A call centre in India is the perfect vantage point from which to view life in Britain today.

Mrs V P K Singh, who has been taking calls in Bangalore for many years, has passed on this scholarly and insightful article about the UK:

The first thing that strikes one on visiting Britain is the sheer vibrant energy and colour on the teeming streets of her cities. Everywhere you look, the crowds are rushing hither and thither with packages. They are all going to the post office to return the unsuitable goods they ordered by phone from the mail-order companies. The packages are like large padded envelopes and those who carry them are called “Jiffy wallahs”.

Mrs VPK Singh (orange sari) in full flow

Sacred cars wander about the streets at will and the people are so devoted to these cars that they pay large sums of money every year in the belief that this will prevent evil befalling them.

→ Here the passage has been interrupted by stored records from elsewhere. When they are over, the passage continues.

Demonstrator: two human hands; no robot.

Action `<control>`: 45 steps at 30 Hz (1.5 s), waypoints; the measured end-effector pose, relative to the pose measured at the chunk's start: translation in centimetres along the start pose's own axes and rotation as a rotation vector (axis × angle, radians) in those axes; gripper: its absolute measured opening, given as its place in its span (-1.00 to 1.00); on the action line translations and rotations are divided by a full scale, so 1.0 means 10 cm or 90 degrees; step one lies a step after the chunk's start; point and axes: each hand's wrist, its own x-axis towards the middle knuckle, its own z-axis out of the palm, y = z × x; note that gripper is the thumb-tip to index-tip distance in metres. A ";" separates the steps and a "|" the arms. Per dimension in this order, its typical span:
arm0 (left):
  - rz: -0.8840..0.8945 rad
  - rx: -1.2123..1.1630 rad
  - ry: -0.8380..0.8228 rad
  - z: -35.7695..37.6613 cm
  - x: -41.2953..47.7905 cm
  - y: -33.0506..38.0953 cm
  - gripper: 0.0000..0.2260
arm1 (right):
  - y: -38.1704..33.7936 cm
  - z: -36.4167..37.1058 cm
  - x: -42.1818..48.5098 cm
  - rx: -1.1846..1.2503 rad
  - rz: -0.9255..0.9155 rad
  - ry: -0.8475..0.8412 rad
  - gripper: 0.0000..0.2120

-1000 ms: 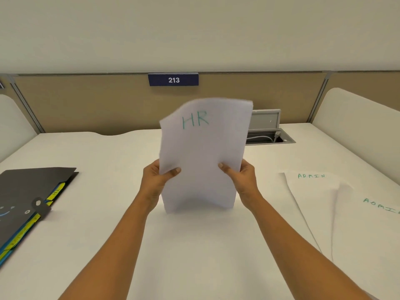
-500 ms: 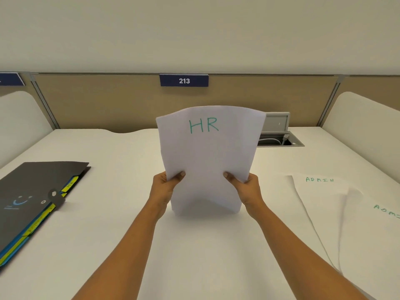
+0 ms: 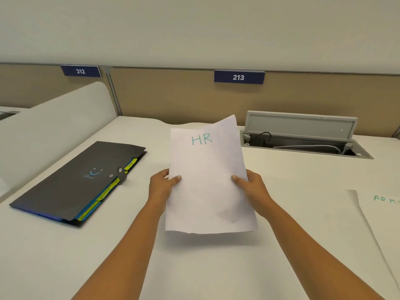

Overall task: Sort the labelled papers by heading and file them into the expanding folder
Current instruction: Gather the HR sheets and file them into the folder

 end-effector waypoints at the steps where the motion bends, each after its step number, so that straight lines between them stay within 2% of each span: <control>1: -0.004 -0.007 0.022 -0.09 0.02 -0.01 -0.69 | 0.00 0.08 0.01 -0.003 0.002 -0.014 -0.78; 5: -0.020 0.023 0.095 -0.52 0.10 -0.08 -0.69 | 0.03 0.46 0.06 -0.015 0.007 -0.062 -0.84; 12: -0.016 0.074 0.237 -1.18 0.23 -0.13 -0.80 | 0.11 0.94 0.20 -0.038 0.031 -0.055 -0.81; 18: 0.068 0.301 0.330 -1.56 0.47 -0.15 -0.81 | 0.19 1.21 0.31 -0.043 0.061 -0.024 -0.80; 22: 0.095 0.436 0.302 -1.66 0.69 -0.20 -0.74 | 0.23 1.30 0.38 -0.030 0.074 -0.009 -0.83; 31: 0.013 0.855 0.141 -1.86 1.05 -0.35 -0.55 | 0.25 1.34 0.56 -0.007 0.073 0.018 -0.80; 35: 0.053 0.889 0.146 -1.85 1.04 -0.34 -0.64 | 0.25 1.36 0.59 0.007 0.071 0.019 -0.82; 45: 0.180 0.874 0.179 -1.99 1.06 -0.08 -0.64 | 0.14 1.38 0.53 0.099 0.132 -0.028 -0.74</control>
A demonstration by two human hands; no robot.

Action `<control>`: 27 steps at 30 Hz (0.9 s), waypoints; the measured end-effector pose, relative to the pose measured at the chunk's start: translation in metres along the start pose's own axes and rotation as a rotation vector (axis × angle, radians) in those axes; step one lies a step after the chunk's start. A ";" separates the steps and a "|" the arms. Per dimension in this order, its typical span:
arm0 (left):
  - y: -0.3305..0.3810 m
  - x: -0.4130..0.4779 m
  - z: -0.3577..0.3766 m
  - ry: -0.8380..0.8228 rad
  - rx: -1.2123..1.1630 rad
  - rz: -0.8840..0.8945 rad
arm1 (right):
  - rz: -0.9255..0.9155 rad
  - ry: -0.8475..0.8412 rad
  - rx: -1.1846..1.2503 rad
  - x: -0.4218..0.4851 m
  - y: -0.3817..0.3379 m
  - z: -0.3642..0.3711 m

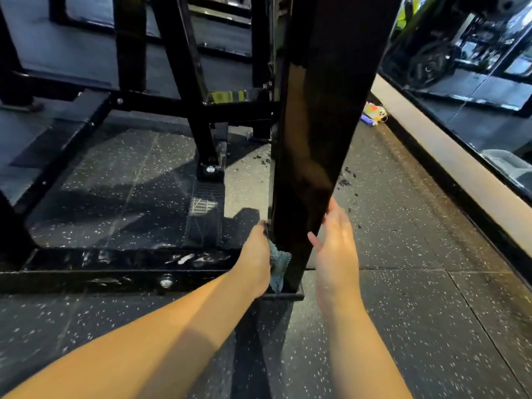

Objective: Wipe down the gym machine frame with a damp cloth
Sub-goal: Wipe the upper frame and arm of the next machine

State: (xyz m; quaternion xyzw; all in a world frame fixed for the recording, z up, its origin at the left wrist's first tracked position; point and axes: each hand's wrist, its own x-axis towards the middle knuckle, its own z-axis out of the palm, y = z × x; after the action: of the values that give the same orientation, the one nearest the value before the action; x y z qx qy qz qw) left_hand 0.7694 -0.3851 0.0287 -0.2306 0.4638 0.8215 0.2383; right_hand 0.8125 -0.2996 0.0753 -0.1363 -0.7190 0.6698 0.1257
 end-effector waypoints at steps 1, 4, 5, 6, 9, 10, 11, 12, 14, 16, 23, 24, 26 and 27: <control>0.012 -0.008 0.004 -0.019 -0.034 0.021 | 0.022 0.012 -0.018 0.001 -0.004 -0.001; 0.055 -0.051 0.019 -0.179 -0.030 0.156 | 0.063 0.067 -0.063 0.000 -0.027 0.002; 0.067 -0.067 0.024 -0.230 -0.031 0.221 | 0.057 0.075 -0.082 -0.002 -0.031 0.005; 0.080 -0.082 0.029 -0.279 -0.007 0.311 | 0.022 0.074 -0.080 -0.005 -0.041 0.010; 0.114 -0.123 0.044 -0.397 0.007 0.487 | -0.139 0.068 -0.097 -0.012 -0.064 0.024; 0.124 -0.134 0.048 -0.416 0.012 0.510 | -0.197 0.080 -0.119 -0.017 -0.077 0.028; 0.137 -0.147 0.052 -0.424 0.022 0.524 | -0.264 0.100 -0.126 -0.022 -0.093 0.031; 0.151 -0.157 0.055 -0.430 0.006 0.553 | -0.311 0.126 -0.121 -0.025 -0.112 0.034; 0.170 -0.166 0.061 -0.446 -0.015 0.590 | -0.355 0.152 -0.076 -0.030 -0.146 0.036; 0.191 -0.181 0.069 -0.396 -0.013 0.596 | -0.447 0.167 -0.062 -0.033 -0.183 0.041; 0.271 -0.250 0.101 -0.485 -0.195 0.631 | -0.889 0.256 -0.379 -0.020 -0.322 0.057; 0.280 -0.258 0.102 -0.489 -0.217 0.607 | -0.941 0.243 -0.453 -0.019 -0.341 0.063; 0.294 -0.266 0.101 -0.512 -0.305 0.538 | -1.006 0.207 -0.631 -0.016 -0.366 0.076; 0.299 -0.267 0.100 -0.518 -0.356 0.498 | -1.020 0.212 -0.719 -0.013 -0.371 0.081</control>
State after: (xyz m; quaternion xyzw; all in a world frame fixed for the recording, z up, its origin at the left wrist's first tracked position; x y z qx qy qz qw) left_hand 0.7809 -0.4818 0.4295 0.0657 0.2804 0.9527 0.0971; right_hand 0.7846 -0.4039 0.4395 0.1242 -0.8573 0.2251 0.4459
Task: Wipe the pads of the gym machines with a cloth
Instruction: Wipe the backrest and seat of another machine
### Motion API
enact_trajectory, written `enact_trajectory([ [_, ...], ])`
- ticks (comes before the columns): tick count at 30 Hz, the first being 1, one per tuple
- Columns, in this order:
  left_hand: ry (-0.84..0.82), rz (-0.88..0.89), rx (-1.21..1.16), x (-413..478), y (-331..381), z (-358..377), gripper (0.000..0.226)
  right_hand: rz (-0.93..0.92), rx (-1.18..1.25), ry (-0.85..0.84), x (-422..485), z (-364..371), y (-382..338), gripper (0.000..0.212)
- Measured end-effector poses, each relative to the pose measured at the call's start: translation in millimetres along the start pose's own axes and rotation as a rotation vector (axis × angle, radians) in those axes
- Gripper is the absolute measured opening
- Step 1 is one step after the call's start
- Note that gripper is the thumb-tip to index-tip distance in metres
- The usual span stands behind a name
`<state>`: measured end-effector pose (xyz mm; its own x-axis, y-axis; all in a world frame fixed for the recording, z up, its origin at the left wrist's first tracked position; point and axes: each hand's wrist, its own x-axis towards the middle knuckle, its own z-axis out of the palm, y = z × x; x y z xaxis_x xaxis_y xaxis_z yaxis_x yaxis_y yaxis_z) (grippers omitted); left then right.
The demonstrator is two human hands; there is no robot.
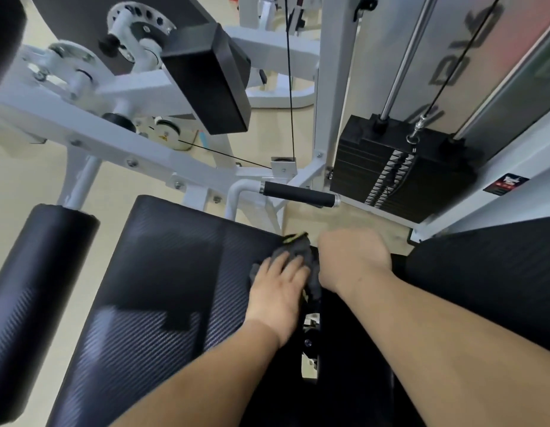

Britain is a land of contrasts where the old rubs shoulders with the new. Although it is advanced in many ways, it still has not shaken off the old caste system. There are still the untouchables who have no star button on their telephone and therefore no chance of making progress in life.

When making a telephone call, the British make a point of mentioning their caste, so, for example, they will begin a conversation with the word “high” – sometimes represented as “hi”. Members of the higher castes can be identified by their customer reference numbers.

Although there is great poverty and hardship, the people have an impressive dignity. Even those who may have to subsist on as little as 300 catalogues a year accept their lot with a calm resignation. This is based on their strong belief that they always have a number of options; there is always a choice of buttons to press. In Britain, however lowly a man may be, he knows his call is important to somebody.

When a girl reaches the age of 18 it is not uncommon for her parents to arrange car insurance for her with a company she has never met. This even happens with members of the educated classes. In most cases, the girl obeys without protest and dutifully takes on this lifetime commitment to premiums.

One is always aware of the strong spiritual element in British life. The numerous religions are a vital part of the culture. Everywhere you see the holy men who somehow manage to perform incredible feats of endurance, such as hanging on the telephone for as long as 40 minutes, listening to the ringing tone.

The basis of most religions is the notion that, in our life on this earth, we are “held in a queue”, but if we are patient and stoical, sooner or later a “representative” will be with us – probably in an afterlife.

Worshippers of the cruel and unforgiving god Vivaldi believe that in our lives all our calls may be recorded, then after our death – or expiry date, as it is known – these calls will be used to train future generations, so that, in a very real sense, we achieve immortality.

To me, one of the most attractive religions of that country is the one which says you may do whatever you please in this life because, whenever you choose to, you can have all your sins consolidated on one card and they will be gradually forgiven.

So this is Britain, with its centuries-old traditions, where the months and seasons are still measured out in direct debits, where families are held together by their respect for the household insurance premium, where every moment is “a particularly busy time”, where customs are valued and the ordinary people have a simple faith in 0800 and a fatalistic acceptance of the customer reference number that life has dealt them.

I am now going to read this back to you to see that everything is correct.

Now, is there anything else I can help you with today?